§ **Exercise**
Up to and including the line with "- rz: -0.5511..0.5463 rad", return every line from the start of the entries below exactly.

§ **Data supplied**
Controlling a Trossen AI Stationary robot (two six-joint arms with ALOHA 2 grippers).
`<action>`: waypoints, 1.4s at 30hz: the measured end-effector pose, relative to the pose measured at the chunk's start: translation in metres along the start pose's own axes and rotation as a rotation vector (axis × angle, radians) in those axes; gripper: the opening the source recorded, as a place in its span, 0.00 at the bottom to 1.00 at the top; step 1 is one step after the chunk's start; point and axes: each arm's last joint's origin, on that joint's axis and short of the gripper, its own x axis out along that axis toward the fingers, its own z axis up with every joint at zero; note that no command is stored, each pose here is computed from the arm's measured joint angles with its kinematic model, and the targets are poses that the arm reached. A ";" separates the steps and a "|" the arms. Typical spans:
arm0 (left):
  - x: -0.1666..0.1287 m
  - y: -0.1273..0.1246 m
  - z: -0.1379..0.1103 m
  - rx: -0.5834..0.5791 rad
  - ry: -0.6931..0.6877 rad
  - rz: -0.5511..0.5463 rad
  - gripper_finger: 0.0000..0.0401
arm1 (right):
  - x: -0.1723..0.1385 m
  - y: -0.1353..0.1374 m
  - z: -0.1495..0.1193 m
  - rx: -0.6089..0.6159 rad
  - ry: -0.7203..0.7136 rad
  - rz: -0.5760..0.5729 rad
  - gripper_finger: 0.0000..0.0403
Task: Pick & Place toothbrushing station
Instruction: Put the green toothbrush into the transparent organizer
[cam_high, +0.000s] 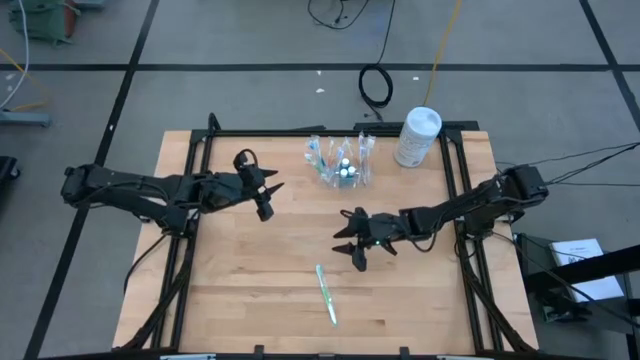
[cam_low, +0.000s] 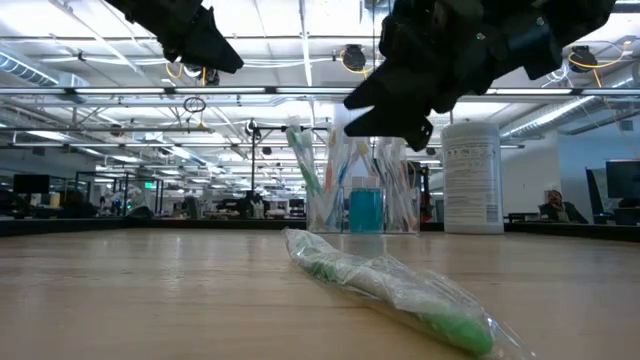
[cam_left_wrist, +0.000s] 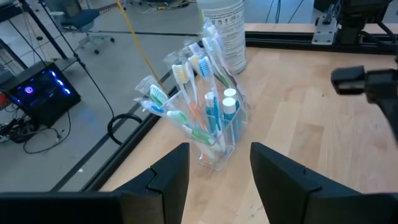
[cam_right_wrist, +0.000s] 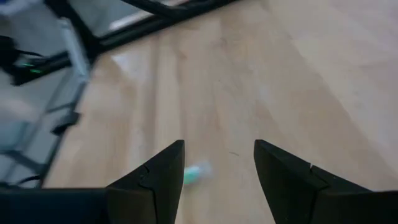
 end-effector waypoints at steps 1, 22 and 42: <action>0.000 0.000 0.000 0.000 0.000 0.000 0.43 | 0.002 0.001 0.000 0.002 -0.007 0.029 0.46; 0.000 0.000 0.000 -0.003 0.001 -0.001 0.43 | 0.053 0.069 -0.022 0.128 0.123 0.120 0.41; 0.000 -0.001 0.004 -0.024 -0.035 -0.010 0.43 | 0.055 0.075 -0.065 0.185 0.177 -0.187 0.41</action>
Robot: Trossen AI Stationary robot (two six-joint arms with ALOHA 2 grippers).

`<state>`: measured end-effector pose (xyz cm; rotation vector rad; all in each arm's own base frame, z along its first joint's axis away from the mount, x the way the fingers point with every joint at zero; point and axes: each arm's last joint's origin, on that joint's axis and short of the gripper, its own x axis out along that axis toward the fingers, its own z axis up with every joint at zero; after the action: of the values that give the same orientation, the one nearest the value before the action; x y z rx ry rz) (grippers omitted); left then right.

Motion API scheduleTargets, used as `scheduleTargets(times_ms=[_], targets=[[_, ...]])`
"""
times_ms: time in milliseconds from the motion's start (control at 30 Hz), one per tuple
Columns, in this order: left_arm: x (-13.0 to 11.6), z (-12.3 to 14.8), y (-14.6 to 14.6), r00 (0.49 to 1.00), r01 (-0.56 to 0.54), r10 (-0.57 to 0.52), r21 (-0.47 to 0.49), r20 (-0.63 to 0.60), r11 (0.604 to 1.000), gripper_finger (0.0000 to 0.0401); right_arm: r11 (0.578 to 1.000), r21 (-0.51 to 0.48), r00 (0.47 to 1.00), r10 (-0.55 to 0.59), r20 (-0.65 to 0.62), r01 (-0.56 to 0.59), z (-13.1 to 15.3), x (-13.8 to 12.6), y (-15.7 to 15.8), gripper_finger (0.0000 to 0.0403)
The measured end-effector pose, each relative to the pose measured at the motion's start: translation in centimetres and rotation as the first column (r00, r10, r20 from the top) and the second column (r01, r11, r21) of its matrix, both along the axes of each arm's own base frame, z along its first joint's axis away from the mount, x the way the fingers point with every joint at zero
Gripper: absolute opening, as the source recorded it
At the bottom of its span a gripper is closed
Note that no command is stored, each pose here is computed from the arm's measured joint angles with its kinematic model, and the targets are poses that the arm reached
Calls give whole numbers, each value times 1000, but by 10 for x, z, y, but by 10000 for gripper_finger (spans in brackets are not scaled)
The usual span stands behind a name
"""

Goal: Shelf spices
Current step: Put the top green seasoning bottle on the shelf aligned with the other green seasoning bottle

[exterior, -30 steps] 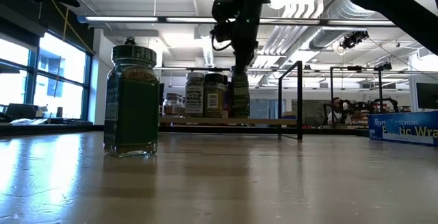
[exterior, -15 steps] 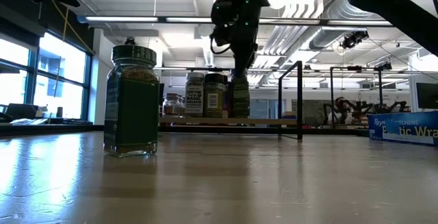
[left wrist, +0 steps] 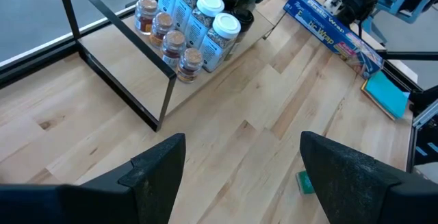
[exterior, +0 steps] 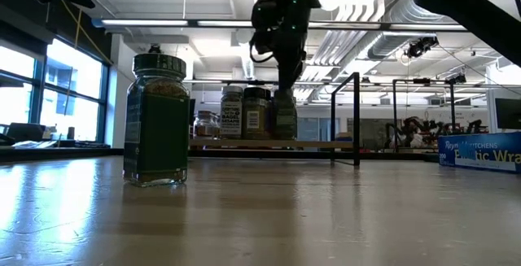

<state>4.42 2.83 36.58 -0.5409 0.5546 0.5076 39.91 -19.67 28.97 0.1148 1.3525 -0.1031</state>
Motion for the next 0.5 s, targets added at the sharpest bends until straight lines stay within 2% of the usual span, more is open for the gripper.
scheduleTargets(times_ms=[200, 300, 500], targets=[[0, 0, 0, 1000, 1, -1, 0, 0, 1000, 282, 999, -36, 1000, -12, -15, 11, 0, -1, -2, 241], [0, 0, 0, 1000, 0, 0, 0, 0, 1000, 282, 996, -64, 997, -70, -26, 68, 0, -1, -3, 242], [0, 0, 0, 1000, 1, -1, 0, 0, 1000, 282, 984, -42, 985, -173, -27, 171, 0, -1, -2, 231]])
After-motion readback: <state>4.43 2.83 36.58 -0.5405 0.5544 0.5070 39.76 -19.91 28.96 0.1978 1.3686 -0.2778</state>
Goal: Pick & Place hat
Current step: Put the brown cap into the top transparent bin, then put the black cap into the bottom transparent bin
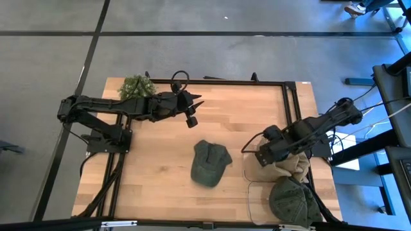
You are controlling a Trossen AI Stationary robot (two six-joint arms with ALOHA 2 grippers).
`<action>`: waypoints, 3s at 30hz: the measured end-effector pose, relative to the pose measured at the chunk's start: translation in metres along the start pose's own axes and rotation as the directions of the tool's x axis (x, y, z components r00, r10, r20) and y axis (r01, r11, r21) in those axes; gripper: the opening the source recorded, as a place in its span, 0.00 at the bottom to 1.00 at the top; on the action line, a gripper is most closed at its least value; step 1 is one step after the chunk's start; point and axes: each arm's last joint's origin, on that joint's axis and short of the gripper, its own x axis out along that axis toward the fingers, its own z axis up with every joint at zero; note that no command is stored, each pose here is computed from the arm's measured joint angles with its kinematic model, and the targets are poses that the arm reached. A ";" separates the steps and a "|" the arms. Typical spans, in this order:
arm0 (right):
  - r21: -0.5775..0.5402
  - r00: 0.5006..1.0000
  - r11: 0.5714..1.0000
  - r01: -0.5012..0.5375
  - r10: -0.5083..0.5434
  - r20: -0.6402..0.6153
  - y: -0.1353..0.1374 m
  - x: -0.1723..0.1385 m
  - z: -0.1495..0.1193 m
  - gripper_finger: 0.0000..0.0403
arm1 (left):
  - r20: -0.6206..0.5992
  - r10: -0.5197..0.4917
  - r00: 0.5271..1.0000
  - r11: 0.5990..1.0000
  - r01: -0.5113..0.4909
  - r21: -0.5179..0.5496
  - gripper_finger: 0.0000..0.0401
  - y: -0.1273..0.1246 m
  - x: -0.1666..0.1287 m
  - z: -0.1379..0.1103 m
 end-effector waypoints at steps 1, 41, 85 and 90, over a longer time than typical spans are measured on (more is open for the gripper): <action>0.000 1.000 1.000 0.009 -0.009 0.000 0.000 0.002 0.000 0.07 | 0.003 0.000 1.000 1.000 0.000 -0.001 0.26 0.000 0.000 0.000; -0.012 0.952 0.963 0.269 -0.268 -0.148 -0.028 0.062 0.009 0.14 | 0.000 -0.004 1.000 1.000 0.004 0.001 0.25 -0.001 0.000 0.000; -0.601 0.505 0.794 -0.087 0.555 0.661 -0.014 -0.053 0.038 0.61 | -0.077 -0.419 0.905 0.908 0.418 -0.038 0.27 -0.013 0.000 -0.011; -0.638 0.536 0.770 0.012 0.534 0.654 0.001 -0.041 0.041 0.61 | -0.100 -0.510 0.855 0.860 0.508 -0.042 0.27 -0.020 0.005 -0.016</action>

§ **Solution to the problem**
Controlling a Trossen AI Stationary robot (two six-joint arms with ALOHA 2 grippers).
`<action>`: waypoints, 1.4s at 30hz: the measured end-effector pose, relative to the pose measured at the chunk's start: translation in metres along the start pose's own axes and rotation as a rotation vector (axis × angle, radians) in those axes; gripper: the opening the source recorded, as a place in its span, 0.00 at the bottom to 1.00 at the top; step 1 is one step after the chunk's start; point and axes: each arm's last joint's origin, on that joint's axis and short of the gripper, its own x axis out along that axis toward the fingers, its own z axis up with every joint at zero; note that no command is stored, each pose here is computed from the arm's measured joint angles with its kinematic model, and the targets are poses that the arm reached. A ";" separates the steps and a "|" the arms. Typical spans:
arm0 (left):
  - x: -0.1666..0.1287 m
  - y: -0.1273..0.1246 m
  - z: -0.1379..0.1103 m
  - rx: -0.5834..0.5791 rad
  - ry: -0.6931..0.6877 rad
  - rz: -0.5511..0.5463 rad

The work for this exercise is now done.